### [AIM OF THE TASK]
Return exactly the lines below, starting with the one that has "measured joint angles" and going on through the one that has "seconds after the".

[[ DATA PROVIDED, beginning ]]

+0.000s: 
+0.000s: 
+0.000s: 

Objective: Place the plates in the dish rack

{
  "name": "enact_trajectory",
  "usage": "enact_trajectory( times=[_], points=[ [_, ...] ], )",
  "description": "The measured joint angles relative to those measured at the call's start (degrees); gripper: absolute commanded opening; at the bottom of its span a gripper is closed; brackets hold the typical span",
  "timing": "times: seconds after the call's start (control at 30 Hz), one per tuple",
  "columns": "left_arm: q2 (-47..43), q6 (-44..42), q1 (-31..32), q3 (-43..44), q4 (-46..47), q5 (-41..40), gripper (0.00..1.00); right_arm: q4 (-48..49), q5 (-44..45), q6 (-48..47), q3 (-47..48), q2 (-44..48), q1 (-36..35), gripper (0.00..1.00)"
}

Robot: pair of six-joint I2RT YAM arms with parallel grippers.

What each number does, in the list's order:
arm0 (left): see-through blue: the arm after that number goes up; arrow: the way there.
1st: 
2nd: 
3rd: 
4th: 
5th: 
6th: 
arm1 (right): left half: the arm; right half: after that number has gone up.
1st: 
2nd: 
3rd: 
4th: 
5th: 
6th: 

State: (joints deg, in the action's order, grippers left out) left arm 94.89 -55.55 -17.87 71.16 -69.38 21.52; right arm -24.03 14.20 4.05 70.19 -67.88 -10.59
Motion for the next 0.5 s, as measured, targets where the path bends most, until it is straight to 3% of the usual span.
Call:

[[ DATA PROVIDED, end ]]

### [SOLUTION]
  "description": "The measured joint angles relative to those measured at the call's start (degrees); gripper: absolute commanded opening; at the bottom of its span a gripper is closed; brackets hold the typical span",
  "timing": "times: seconds after the call's start (control at 30 Hz), one per tuple",

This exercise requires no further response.